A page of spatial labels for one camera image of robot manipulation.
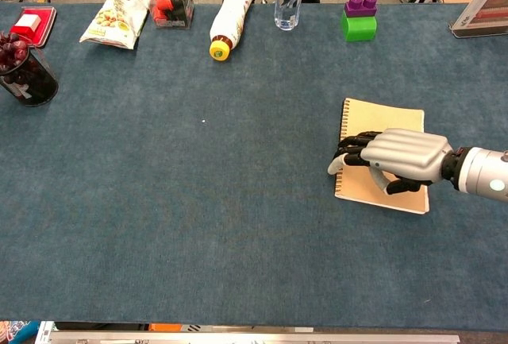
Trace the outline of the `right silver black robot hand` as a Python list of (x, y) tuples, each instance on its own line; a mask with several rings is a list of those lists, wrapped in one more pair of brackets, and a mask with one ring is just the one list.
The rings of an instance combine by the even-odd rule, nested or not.
[(444, 162), (452, 154), (448, 138), (441, 135), (400, 128), (365, 131), (338, 143), (327, 172), (363, 166), (387, 195), (417, 192), (443, 179)]

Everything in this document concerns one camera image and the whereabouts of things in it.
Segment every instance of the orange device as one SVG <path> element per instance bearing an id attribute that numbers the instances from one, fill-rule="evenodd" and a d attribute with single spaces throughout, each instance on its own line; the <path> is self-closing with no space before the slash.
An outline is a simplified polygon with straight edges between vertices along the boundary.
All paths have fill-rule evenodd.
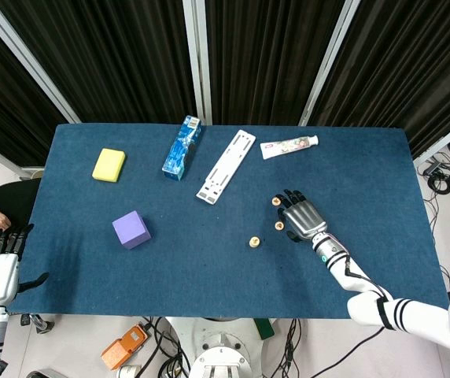
<path id="1" fill-rule="evenodd" d="M 140 324 L 137 324 L 127 331 L 122 339 L 116 339 L 111 343 L 102 352 L 101 358 L 110 370 L 118 369 L 148 338 L 149 334 Z"/>

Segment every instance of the yellow sponge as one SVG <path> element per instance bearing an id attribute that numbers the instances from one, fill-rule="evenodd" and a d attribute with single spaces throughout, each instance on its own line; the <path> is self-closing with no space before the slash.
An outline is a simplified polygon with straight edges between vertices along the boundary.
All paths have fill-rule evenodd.
<path id="1" fill-rule="evenodd" d="M 123 151 L 103 148 L 92 172 L 92 177 L 96 180 L 115 183 L 118 180 L 118 175 L 122 169 L 124 160 L 125 153 Z"/>

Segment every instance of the table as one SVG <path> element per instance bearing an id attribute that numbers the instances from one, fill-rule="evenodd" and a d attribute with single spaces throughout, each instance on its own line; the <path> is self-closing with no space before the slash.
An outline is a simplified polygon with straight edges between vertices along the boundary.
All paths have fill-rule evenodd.
<path id="1" fill-rule="evenodd" d="M 195 197 L 241 128 L 256 142 L 218 202 Z M 346 318 L 343 291 L 307 243 L 274 228 L 272 197 L 308 197 L 361 268 L 395 298 L 448 305 L 404 132 L 388 128 L 211 126 L 183 180 L 161 167 L 179 125 L 57 128 L 31 216 L 20 280 L 41 287 L 10 310 L 177 317 Z M 317 135 L 264 161 L 260 143 Z M 103 147 L 125 151 L 118 183 L 94 180 Z M 133 250 L 111 222 L 132 210 L 152 239 Z M 249 239 L 258 235 L 258 248 Z"/>

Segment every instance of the toothpaste tube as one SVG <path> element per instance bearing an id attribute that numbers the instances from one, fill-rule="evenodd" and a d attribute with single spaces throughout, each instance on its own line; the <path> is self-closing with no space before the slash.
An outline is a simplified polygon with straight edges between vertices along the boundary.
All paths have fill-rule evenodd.
<path id="1" fill-rule="evenodd" d="M 303 150 L 319 143 L 317 136 L 301 136 L 300 138 L 282 140 L 279 142 L 261 143 L 260 149 L 264 160 L 274 156 L 289 154 L 298 150 Z"/>

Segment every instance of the floor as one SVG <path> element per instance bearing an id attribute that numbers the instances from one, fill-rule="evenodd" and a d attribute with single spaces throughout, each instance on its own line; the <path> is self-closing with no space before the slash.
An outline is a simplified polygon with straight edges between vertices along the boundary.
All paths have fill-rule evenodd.
<path id="1" fill-rule="evenodd" d="M 0 168 L 0 184 L 13 181 L 14 175 Z M 425 198 L 430 189 L 423 178 L 419 184 Z M 439 196 L 440 213 L 435 239 L 437 254 L 442 265 L 450 272 L 450 195 Z M 104 366 L 101 352 L 121 337 L 139 317 L 107 317 L 80 315 L 44 315 L 55 321 L 55 328 L 45 335 L 36 334 L 33 325 L 21 327 L 20 317 L 12 316 L 6 335 L 2 357 L 9 367 L 4 378 L 25 378 L 36 369 L 52 368 L 68 378 L 114 377 Z M 263 368 L 270 375 L 281 357 L 288 320 L 274 323 L 276 336 L 269 339 L 263 350 Z M 308 377 L 333 364 L 356 343 L 374 333 L 377 328 L 361 327 L 352 321 L 303 321 L 302 344 L 295 353 L 301 375 Z M 153 340 L 137 353 L 130 365 L 143 364 L 153 349 Z M 153 360 L 143 376 L 156 377 L 164 359 Z M 449 378 L 450 351 L 427 341 L 399 332 L 383 332 L 364 344 L 338 367 L 322 377 L 342 376 Z"/>

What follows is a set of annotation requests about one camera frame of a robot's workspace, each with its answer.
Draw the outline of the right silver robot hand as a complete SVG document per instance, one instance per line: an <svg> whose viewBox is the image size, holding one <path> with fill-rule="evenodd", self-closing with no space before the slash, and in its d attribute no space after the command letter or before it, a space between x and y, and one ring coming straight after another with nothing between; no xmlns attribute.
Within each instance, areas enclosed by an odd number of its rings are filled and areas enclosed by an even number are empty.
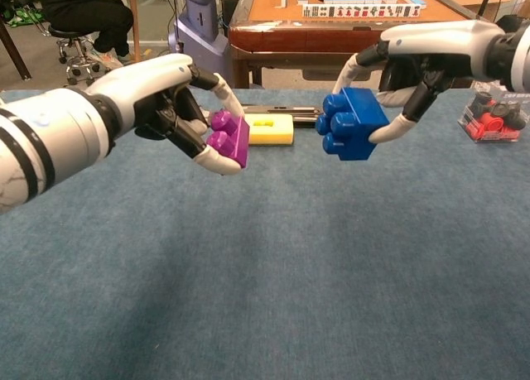
<svg viewBox="0 0 530 380"><path fill-rule="evenodd" d="M515 44L491 22L413 23L382 32L377 43L353 54L333 90L339 92L363 71L384 63L379 102L400 106L389 125L369 135L371 143L390 142L416 126L454 79L511 83Z"/></svg>

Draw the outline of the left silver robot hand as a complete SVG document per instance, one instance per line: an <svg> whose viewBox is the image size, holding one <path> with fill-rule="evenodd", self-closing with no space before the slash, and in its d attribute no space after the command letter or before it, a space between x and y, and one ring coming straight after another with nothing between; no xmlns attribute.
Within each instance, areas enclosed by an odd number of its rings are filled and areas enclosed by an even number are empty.
<svg viewBox="0 0 530 380"><path fill-rule="evenodd" d="M111 138L167 139L196 164L231 176L247 165L248 125L227 81L169 54L113 70L85 91Z"/></svg>

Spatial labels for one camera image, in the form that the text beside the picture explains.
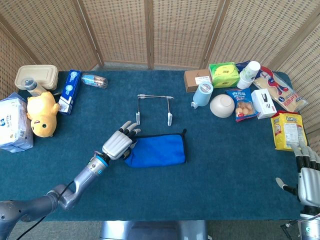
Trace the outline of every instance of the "label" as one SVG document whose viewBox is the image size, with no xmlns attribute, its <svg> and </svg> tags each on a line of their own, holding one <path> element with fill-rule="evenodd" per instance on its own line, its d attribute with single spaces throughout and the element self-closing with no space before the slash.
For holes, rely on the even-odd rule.
<svg viewBox="0 0 320 240">
<path fill-rule="evenodd" d="M 246 82 L 255 80 L 257 73 L 258 71 L 253 71 L 248 66 L 242 70 L 242 76 Z"/>
<path fill-rule="evenodd" d="M 59 108 L 59 112 L 64 112 L 66 113 L 68 111 L 69 105 L 64 105 L 64 104 L 60 104 L 60 108 Z"/>
<path fill-rule="evenodd" d="M 194 79 L 195 79 L 195 84 L 197 84 L 197 85 L 204 83 L 204 82 L 211 83 L 209 76 L 198 76 L 198 77 L 195 77 Z"/>
<path fill-rule="evenodd" d="M 26 134 L 25 130 L 20 130 L 20 137 L 24 138 Z"/>
<path fill-rule="evenodd" d="M 98 87 L 97 83 L 95 82 L 95 76 L 94 75 L 84 75 L 82 77 L 82 80 L 84 82 L 84 84 L 86 85 L 90 85 L 90 86 L 94 86 L 94 87 Z"/>
<path fill-rule="evenodd" d="M 211 86 L 209 84 L 203 84 L 200 86 L 200 88 L 204 93 L 209 93 L 211 91 Z"/>
<path fill-rule="evenodd" d="M 284 124 L 285 144 L 290 148 L 291 144 L 299 145 L 299 140 L 305 142 L 304 130 L 302 126 L 295 123 Z"/>
</svg>

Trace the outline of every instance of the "white bowl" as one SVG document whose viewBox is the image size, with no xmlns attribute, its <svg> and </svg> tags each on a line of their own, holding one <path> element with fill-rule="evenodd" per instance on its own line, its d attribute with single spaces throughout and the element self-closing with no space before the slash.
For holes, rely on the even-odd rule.
<svg viewBox="0 0 320 240">
<path fill-rule="evenodd" d="M 227 118 L 234 112 L 235 102 L 230 96 L 220 94 L 210 102 L 210 110 L 219 118 Z"/>
</svg>

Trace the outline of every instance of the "white cup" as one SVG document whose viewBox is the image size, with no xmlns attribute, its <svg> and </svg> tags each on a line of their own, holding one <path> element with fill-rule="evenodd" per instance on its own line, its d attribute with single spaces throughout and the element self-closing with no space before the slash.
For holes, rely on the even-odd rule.
<svg viewBox="0 0 320 240">
<path fill-rule="evenodd" d="M 244 80 L 242 77 L 241 77 L 241 74 L 240 74 L 240 79 L 236 85 L 236 87 L 238 89 L 247 89 L 250 87 L 250 85 L 254 82 L 254 79 L 253 80 L 250 80 L 250 81 L 246 81 Z"/>
<path fill-rule="evenodd" d="M 257 73 L 260 70 L 260 63 L 257 61 L 250 61 L 247 66 L 240 72 L 240 77 L 246 82 L 255 80 Z"/>
</svg>

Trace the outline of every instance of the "snack bag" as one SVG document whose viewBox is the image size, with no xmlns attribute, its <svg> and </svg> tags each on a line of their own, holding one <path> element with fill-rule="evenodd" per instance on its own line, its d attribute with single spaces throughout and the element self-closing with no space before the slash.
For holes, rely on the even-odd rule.
<svg viewBox="0 0 320 240">
<path fill-rule="evenodd" d="M 298 112 L 308 104 L 302 96 L 265 66 L 261 66 L 253 84 L 258 89 L 268 89 L 272 99 L 289 112 Z"/>
<path fill-rule="evenodd" d="M 290 144 L 299 145 L 299 140 L 307 145 L 302 117 L 297 112 L 278 111 L 272 118 L 275 149 L 292 151 Z"/>
<path fill-rule="evenodd" d="M 231 89 L 225 92 L 234 100 L 236 122 L 253 118 L 259 114 L 253 105 L 250 88 Z"/>
</svg>

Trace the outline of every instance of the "blue fabric bag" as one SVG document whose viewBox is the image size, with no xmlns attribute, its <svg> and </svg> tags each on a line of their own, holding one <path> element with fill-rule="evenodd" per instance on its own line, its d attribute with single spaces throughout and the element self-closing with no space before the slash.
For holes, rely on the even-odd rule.
<svg viewBox="0 0 320 240">
<path fill-rule="evenodd" d="M 185 133 L 136 136 L 125 163 L 132 168 L 163 167 L 186 162 Z"/>
</svg>

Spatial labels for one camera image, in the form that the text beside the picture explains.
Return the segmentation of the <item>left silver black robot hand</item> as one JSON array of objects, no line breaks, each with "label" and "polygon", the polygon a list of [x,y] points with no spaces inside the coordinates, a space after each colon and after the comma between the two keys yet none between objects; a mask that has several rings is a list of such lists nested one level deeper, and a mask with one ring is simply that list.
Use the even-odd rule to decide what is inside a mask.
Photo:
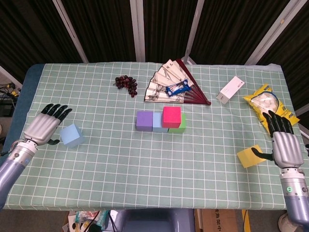
[{"label": "left silver black robot hand", "polygon": [[52,140],[51,137],[72,111],[67,107],[67,105],[52,103],[46,105],[25,130],[24,139],[31,140],[37,145],[57,145],[60,140]]}]

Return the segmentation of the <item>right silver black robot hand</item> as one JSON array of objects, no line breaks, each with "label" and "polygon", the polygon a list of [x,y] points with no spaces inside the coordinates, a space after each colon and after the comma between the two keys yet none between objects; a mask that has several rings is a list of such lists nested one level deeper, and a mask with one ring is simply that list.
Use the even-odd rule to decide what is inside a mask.
[{"label": "right silver black robot hand", "polygon": [[263,112],[272,141],[272,153],[261,153],[256,148],[252,152],[261,159],[275,162],[281,168],[299,168],[304,164],[300,142],[294,134],[291,122],[273,111]]}]

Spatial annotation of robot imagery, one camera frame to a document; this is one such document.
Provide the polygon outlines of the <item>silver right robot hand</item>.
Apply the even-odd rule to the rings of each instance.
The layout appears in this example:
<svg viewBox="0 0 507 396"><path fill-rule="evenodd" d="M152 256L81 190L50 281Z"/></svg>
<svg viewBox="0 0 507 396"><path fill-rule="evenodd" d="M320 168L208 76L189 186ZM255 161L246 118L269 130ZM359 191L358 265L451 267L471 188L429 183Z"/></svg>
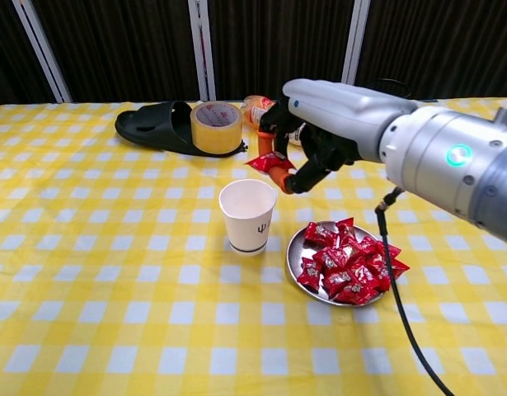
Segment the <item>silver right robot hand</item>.
<svg viewBox="0 0 507 396"><path fill-rule="evenodd" d="M383 163L379 148L387 127L416 109L412 101L363 87L294 79L283 85L279 99L260 119L259 154L285 156L289 135L302 126L306 163L294 174L281 167L268 174L286 194L308 192L345 165Z"/></svg>

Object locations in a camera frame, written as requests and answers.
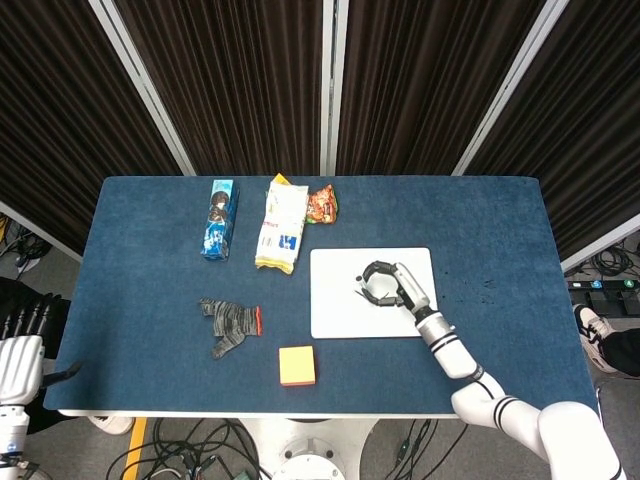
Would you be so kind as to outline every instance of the person's foot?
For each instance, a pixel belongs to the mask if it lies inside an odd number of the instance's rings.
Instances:
[[[123,435],[131,430],[133,417],[88,417],[100,430],[109,435]]]
[[[607,319],[599,317],[586,305],[574,305],[573,315],[580,332],[580,342],[589,359],[605,373],[617,372],[602,356],[602,340],[615,331]]]

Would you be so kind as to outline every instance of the chip bag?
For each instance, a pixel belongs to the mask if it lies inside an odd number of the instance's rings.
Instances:
[[[338,200],[332,185],[309,196],[307,223],[334,223],[338,216]]]

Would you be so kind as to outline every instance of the sticky note pad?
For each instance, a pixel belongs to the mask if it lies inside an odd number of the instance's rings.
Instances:
[[[314,385],[316,367],[313,347],[286,347],[280,352],[280,383],[287,386]]]

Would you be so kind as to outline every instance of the black curtain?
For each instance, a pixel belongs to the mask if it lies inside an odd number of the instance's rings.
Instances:
[[[179,175],[88,2],[0,2],[0,201],[82,253],[102,181]]]
[[[351,0],[339,174],[450,174],[542,0]]]
[[[199,174],[314,175],[322,0],[117,0]]]
[[[640,3],[571,0],[466,173],[537,177],[561,258],[640,213]]]

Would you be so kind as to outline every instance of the snack package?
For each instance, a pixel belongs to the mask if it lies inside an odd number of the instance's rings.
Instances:
[[[214,180],[211,204],[204,232],[202,255],[207,260],[226,260],[238,206],[238,187],[233,180]]]
[[[338,216],[338,200],[331,184],[309,195],[307,223],[333,223]]]
[[[289,275],[293,272],[300,252],[308,191],[307,186],[289,185],[281,175],[271,181],[258,237],[256,267],[279,268]]]

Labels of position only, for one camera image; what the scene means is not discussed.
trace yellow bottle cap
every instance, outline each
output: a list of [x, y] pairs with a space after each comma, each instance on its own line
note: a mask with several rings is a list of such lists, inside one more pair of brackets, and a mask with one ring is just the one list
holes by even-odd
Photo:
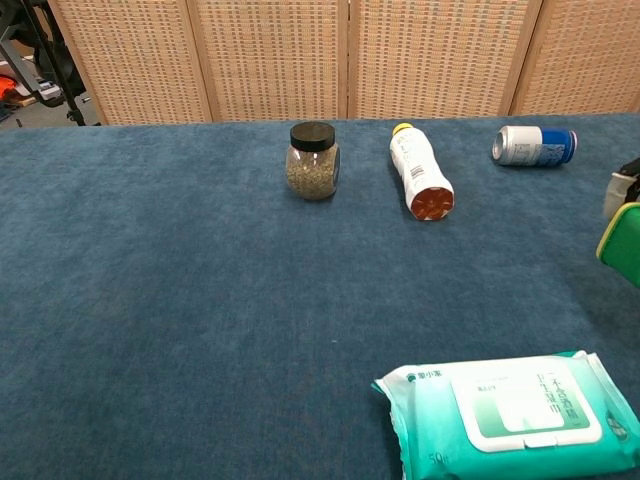
[[413, 128], [413, 125], [411, 125], [410, 123], [399, 123], [398, 125], [396, 125], [396, 128], [393, 129], [393, 133], [391, 134], [391, 136], [393, 137], [396, 133], [398, 133], [400, 130], [404, 130], [405, 128]]

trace jar of seeds
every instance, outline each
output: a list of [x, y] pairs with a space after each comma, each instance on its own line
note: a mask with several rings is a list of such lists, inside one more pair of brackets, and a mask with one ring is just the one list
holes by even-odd
[[287, 150], [287, 181], [307, 200], [322, 200], [336, 191], [340, 147], [335, 129], [328, 123], [304, 122], [291, 129]]

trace woven folding screen
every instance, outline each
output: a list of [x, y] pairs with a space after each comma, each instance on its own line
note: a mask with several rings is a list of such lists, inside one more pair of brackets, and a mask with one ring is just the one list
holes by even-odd
[[346, 117], [348, 0], [188, 0], [218, 120]]
[[109, 124], [211, 120], [184, 0], [49, 0]]
[[541, 0], [352, 0], [349, 116], [506, 114]]
[[640, 1], [545, 0], [512, 113], [640, 105]]

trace table
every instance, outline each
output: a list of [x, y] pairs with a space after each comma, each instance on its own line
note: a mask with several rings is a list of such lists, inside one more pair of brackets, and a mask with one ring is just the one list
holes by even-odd
[[[640, 291], [595, 249], [640, 115], [414, 121], [456, 191], [427, 224], [395, 123], [334, 122], [321, 203], [286, 186], [291, 122], [0, 135], [0, 477], [400, 478], [370, 383], [403, 364], [582, 348], [638, 411]], [[499, 167], [505, 124], [578, 150]]]

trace teal wet wipes pack
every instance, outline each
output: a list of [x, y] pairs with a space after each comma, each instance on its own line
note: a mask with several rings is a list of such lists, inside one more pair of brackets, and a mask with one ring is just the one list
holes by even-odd
[[543, 480], [640, 466], [640, 423], [596, 354], [410, 365], [376, 380], [407, 480]]

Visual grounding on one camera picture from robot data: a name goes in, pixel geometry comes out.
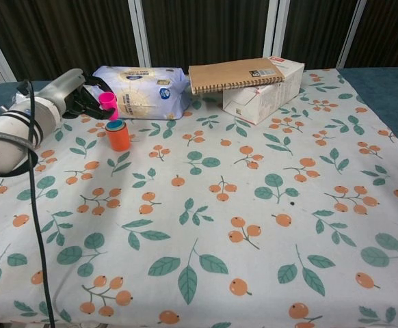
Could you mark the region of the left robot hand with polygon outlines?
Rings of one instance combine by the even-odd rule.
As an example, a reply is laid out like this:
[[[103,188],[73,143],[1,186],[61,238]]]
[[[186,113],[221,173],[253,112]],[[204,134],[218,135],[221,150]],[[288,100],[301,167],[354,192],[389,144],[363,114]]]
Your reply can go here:
[[[116,110],[113,107],[102,109],[100,102],[85,86],[95,86],[103,92],[112,92],[101,78],[87,75],[80,68],[73,68],[42,88],[35,97],[52,102],[59,115],[66,119],[77,118],[81,114],[98,120],[112,118]]]

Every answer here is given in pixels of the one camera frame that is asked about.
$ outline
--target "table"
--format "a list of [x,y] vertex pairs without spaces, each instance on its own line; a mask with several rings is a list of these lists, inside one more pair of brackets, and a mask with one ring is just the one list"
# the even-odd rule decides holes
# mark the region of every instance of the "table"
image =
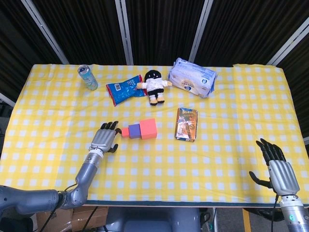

**Exercise**
Give again, word for word, every line from the top of the data above to the line holding "Trace the outline of the", inclusive, with the pictures left out.

**Response for this exercise**
A page of spatial labels for one camera image of robot manipulation.
Trace the outline of the `right silver black robot hand` as a Python list of (x, y) tuples, each instance on its own line; a mask with several rings is a list of those lists, wrapped in one more pair of brackets, and a mask with one ring is just the one list.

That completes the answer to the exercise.